About this exercise
Begin at the line containing "Q: What bounding box encloses the person's brown" in the data below and go on through the line containing "Q: What bounding box encloses the yellow black", repeating each line exactly; include both ends and no other line.

The data
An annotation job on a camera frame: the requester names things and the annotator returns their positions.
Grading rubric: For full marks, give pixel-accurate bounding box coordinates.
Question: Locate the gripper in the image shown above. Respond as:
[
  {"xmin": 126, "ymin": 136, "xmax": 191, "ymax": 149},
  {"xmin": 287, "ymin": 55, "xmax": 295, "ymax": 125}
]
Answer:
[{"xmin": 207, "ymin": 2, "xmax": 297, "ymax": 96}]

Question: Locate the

==

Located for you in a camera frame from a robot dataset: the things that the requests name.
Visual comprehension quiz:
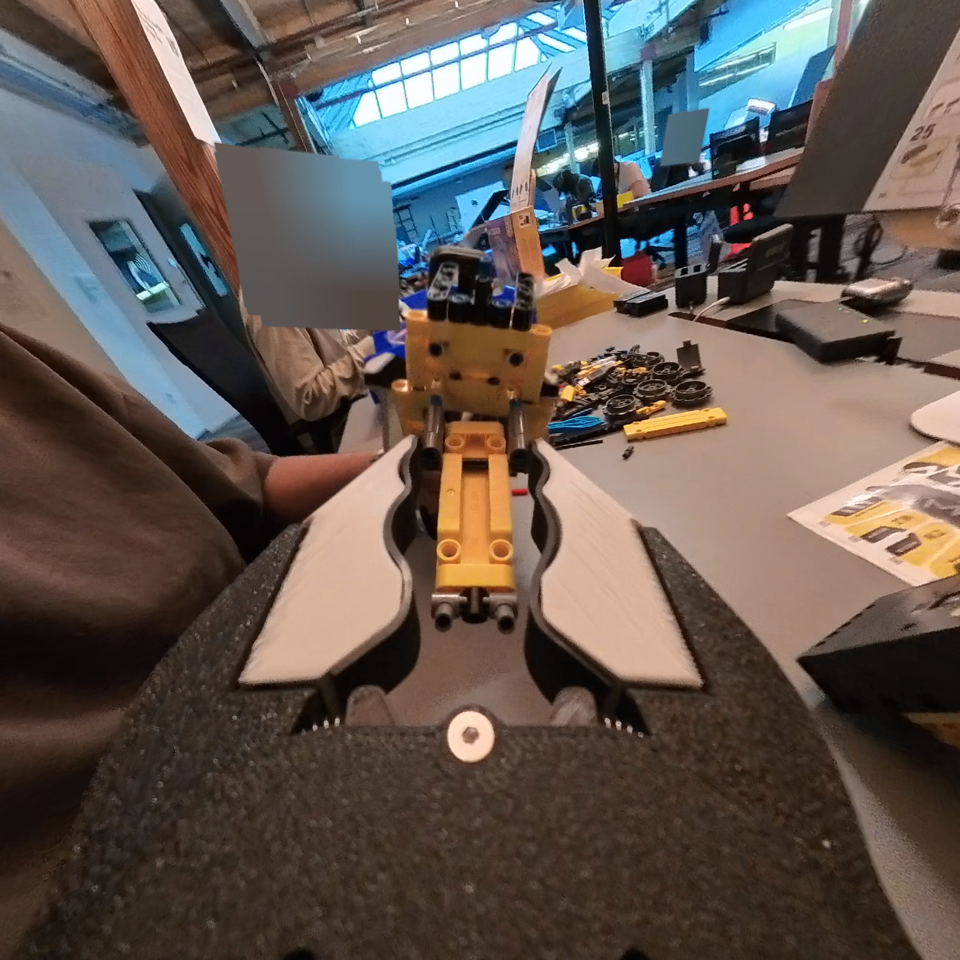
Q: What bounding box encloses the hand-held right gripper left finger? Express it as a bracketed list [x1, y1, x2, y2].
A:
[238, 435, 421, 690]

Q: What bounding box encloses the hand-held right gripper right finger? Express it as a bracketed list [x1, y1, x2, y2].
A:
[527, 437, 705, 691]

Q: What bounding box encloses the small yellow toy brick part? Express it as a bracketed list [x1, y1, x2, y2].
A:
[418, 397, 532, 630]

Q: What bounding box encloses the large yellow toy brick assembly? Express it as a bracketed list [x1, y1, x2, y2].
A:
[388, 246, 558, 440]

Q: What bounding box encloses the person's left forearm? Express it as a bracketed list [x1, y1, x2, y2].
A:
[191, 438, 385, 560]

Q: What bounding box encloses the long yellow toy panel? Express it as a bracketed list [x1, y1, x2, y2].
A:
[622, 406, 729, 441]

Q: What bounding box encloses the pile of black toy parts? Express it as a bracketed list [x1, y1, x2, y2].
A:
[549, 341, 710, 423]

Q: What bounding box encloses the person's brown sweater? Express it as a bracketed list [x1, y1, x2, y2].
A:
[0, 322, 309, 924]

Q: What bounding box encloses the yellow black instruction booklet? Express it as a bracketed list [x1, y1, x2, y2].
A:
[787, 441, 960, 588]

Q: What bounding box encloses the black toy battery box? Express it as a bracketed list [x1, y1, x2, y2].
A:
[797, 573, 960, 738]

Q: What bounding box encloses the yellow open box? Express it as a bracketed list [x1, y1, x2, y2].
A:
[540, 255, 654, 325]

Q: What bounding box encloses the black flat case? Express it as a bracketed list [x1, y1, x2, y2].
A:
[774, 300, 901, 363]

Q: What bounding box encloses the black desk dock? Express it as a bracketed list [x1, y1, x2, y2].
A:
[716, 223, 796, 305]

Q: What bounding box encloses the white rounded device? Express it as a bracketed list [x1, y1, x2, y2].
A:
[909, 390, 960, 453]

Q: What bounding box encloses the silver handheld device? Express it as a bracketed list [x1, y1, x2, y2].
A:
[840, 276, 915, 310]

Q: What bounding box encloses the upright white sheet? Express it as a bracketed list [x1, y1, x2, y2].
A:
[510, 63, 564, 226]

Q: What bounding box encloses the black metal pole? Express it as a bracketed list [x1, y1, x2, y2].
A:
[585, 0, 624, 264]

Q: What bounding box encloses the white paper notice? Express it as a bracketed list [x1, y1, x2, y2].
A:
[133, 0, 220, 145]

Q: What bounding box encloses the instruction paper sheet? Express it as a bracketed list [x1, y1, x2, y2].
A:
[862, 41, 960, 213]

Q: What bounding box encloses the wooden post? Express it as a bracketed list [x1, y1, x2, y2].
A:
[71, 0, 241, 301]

Answer space
Q: What bounding box encloses the person's brown sweater? Express it as a bracketed list [x1, y1, x2, y2].
A:
[0, 322, 309, 924]

Q: What bounding box encloses the yellow black instruction booklet? Express it as a bracketed list [x1, y1, x2, y2].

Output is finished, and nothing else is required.